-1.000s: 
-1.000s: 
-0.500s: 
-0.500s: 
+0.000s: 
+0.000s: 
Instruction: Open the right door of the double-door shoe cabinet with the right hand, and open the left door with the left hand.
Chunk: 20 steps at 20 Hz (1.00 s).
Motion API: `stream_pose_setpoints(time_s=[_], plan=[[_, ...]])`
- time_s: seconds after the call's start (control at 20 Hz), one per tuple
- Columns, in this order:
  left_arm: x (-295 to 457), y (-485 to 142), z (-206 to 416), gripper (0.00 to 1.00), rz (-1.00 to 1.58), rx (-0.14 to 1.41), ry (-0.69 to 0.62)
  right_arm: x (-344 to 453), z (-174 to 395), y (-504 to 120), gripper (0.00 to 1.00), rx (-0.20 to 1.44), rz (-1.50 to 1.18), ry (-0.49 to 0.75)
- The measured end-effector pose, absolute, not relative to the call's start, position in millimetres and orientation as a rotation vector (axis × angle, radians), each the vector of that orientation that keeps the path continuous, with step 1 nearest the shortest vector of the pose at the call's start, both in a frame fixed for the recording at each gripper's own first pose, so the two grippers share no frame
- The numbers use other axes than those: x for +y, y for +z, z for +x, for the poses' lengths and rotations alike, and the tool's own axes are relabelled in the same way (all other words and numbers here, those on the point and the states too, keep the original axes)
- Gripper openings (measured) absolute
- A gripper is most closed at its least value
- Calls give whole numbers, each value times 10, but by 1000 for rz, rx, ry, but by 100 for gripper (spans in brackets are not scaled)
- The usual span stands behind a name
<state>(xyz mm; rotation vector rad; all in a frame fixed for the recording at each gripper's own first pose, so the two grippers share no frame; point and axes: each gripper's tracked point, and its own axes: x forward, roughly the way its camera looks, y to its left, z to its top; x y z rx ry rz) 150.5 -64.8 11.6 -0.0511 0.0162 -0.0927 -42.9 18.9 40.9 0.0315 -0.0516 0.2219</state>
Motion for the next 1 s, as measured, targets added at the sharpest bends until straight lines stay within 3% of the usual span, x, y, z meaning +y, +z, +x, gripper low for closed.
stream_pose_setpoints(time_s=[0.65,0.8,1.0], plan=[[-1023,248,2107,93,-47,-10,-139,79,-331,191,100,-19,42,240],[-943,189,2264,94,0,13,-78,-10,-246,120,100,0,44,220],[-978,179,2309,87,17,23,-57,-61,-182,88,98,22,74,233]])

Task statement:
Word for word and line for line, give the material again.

Completed exercise:
-1.000s: 
-1.000s: 
-0.500s: 
-0.500s: 
+0.000s: 
+0.000s: 
Instruction: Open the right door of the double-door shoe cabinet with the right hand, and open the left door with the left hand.
Chunk: 20 steps at 20 Hz (1.00 s).
Motion API: `stream_pose_setpoints(time_s=[_], plan=[[_, ...]])`
- time_s: seconds after the call's start (control at 20 Hz), one per tuple
- Columns, in this order:
  left_arm: x (-295 to 457), y (-485 to 142), z (-206 to 416), gripper (0.00 to 1.00), rz (-1.00 to 1.58), rx (-0.14 to 1.41), ry (-0.69 to 0.62)
  right_arm: x (-344 to 453), z (-174 to 395), y (-504 to 120), gripper (0.00 to 1.00), rx (-0.20 to 1.44), rz (-1.50 to 1.18), ry (-0.49 to 0.75)
- The measured end-effector pose, absolute, not relative to the call's start, position in millimetres and orientation as a rotation vector (axis × angle, radians), each the vector of that orientation that keeps the path continuous, with step 1 nearest the shortest vector of the pose at the call's start, both in a frame fixed for the recording at each gripper's own first pose, so the two grippers share no frame
- The numbers use other axes than those: x for +y, y for +z, z for +x, for the poses' lengths and rotations alike, and the tool's own axes are relabelled in the same way (all other words and numbers here, those on the point and the states too, keep the original axes)
- Gripper openings (measured) absolute
- A gripper is most closed at its least value
- Calls give whole numbers, each value times 10, but by 1000 for rz, rx, ry, but by 100 for gripper (spans in brackets are not scaled)
- The usual span stands behind a name
<state>(xyz mm; rotation vector rad; all in a frame fixed for the recording at each gripper's own first pose, so the two grippers share no frame; point and axes: each gripper's tracked point, and its own axes: x forward, roughly the way its camera looks, y to its left, z to its top; x y z rx ry rz) 150.5 -64.8 11.6 -0.0511 0.0162 -0.0927 -42.9 18.9 40.9 0.0315 -0.0516 0.2219</state>
Motion for the next 1 s, as measured, targets added at the sharpest bends until straight lines stay within 3% of the usual span, x, y, z meaning +y, +z, +x, gripper low for closed.
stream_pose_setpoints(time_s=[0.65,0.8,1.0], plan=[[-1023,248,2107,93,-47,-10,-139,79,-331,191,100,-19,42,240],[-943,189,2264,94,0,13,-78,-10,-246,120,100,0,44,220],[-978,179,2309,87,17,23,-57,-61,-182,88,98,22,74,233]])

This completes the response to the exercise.